Figure 3. Co-depletion of motin family members enhance ICM differentiation.

(a) The motin family proteins with key regions outlined. (b) Total cell number and ICM cell number are not significantly different between control (N=21), Amot-RNAi (N=31) and Amot; Amotl1; Amotl2-RNAi (N=12) blastocysts. However, in the triple motin-RNAi embryos, 98.0±1% of ICM cells of the triple RNAi embryos were Cdx2 positive at the blastocyst stage (N=210 cells, 12 embryos) compared with the 61.8±5% of Amot-RNAi (N=434 cells, 30 embryos) and 5.0±2% of control embryos (N=311 cells, 21 embryos). Error bars represent s.e.m. Student’s t-test was used to test significance. (c) qRT–PCR of whole embryos, comparing expression levels of Amot and Amotl2 in control embryos (N=21) and triple knockdown embryos (N=21).

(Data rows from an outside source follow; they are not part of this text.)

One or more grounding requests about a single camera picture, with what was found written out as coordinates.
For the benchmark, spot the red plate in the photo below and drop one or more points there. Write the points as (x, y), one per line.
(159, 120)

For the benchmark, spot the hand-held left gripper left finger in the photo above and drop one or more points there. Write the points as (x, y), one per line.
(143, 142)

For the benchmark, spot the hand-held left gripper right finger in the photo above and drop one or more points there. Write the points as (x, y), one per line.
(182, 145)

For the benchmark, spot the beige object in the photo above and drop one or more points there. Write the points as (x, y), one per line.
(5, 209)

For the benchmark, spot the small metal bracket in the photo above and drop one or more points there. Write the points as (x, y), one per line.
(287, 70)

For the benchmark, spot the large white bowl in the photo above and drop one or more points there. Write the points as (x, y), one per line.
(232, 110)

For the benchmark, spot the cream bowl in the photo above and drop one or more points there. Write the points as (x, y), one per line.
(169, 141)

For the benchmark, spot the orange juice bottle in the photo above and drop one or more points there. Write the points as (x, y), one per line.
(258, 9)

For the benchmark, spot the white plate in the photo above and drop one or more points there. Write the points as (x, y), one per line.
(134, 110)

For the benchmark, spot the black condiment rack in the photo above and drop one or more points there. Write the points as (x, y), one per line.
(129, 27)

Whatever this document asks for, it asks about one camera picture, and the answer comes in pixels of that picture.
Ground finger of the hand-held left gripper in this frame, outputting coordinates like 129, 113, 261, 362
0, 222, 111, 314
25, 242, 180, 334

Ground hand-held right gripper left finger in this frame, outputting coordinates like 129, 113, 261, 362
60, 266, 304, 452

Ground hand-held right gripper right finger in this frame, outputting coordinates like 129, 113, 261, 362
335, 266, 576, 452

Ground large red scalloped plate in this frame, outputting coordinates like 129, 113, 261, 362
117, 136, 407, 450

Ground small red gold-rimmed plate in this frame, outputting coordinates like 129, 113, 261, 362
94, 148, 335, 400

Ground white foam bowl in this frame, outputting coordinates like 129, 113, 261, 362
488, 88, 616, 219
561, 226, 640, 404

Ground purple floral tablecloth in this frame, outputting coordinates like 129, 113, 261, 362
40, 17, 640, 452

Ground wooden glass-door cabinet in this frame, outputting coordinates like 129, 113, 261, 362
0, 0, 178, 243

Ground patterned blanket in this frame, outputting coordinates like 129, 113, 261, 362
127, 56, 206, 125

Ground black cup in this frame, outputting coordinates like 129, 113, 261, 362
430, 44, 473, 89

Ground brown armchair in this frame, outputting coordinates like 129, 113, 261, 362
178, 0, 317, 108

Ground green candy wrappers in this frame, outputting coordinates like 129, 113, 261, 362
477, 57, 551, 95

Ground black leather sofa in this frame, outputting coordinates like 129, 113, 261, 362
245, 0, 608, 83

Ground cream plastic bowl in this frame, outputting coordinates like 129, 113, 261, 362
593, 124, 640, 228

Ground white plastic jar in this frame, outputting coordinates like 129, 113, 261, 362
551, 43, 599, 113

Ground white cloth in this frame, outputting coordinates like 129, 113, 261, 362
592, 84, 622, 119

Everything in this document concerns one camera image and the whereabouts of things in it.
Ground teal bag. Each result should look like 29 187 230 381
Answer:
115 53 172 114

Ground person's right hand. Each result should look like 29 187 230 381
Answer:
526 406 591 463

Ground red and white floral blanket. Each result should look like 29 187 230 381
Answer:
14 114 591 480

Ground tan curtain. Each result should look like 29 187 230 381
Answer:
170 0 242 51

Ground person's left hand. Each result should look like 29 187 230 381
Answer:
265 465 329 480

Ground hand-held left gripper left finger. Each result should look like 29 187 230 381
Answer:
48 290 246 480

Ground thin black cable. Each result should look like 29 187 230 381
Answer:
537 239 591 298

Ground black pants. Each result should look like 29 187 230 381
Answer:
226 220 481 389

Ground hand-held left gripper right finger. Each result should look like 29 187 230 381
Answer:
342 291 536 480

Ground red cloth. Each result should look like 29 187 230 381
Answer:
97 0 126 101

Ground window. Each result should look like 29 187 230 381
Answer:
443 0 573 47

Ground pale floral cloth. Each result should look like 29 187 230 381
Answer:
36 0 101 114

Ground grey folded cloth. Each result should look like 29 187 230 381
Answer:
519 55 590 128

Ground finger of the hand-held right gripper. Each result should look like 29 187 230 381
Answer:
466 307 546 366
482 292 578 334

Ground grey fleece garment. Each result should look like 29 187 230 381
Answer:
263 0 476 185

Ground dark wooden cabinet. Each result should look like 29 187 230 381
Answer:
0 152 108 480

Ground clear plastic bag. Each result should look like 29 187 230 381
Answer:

Amot and Amotl2 were downregulated to 21.6±3% and 19.6±3%, respectively, relative to control levels. Amotl1 expression could not be detected. Error bars represent s.e.m. Student’s t-test was used to test significance. (d) Z-section series of immunofluorescent confocal images of control, Amot-RNAi (N=30) and Amot; Amotl1; Amotl2-RNAi (N=12) blastocysts, with the highest proportion of Cdx2-expressing cells in the triple knockdown. Dotted lines outline the ICM. Scale bar,: 10 μm.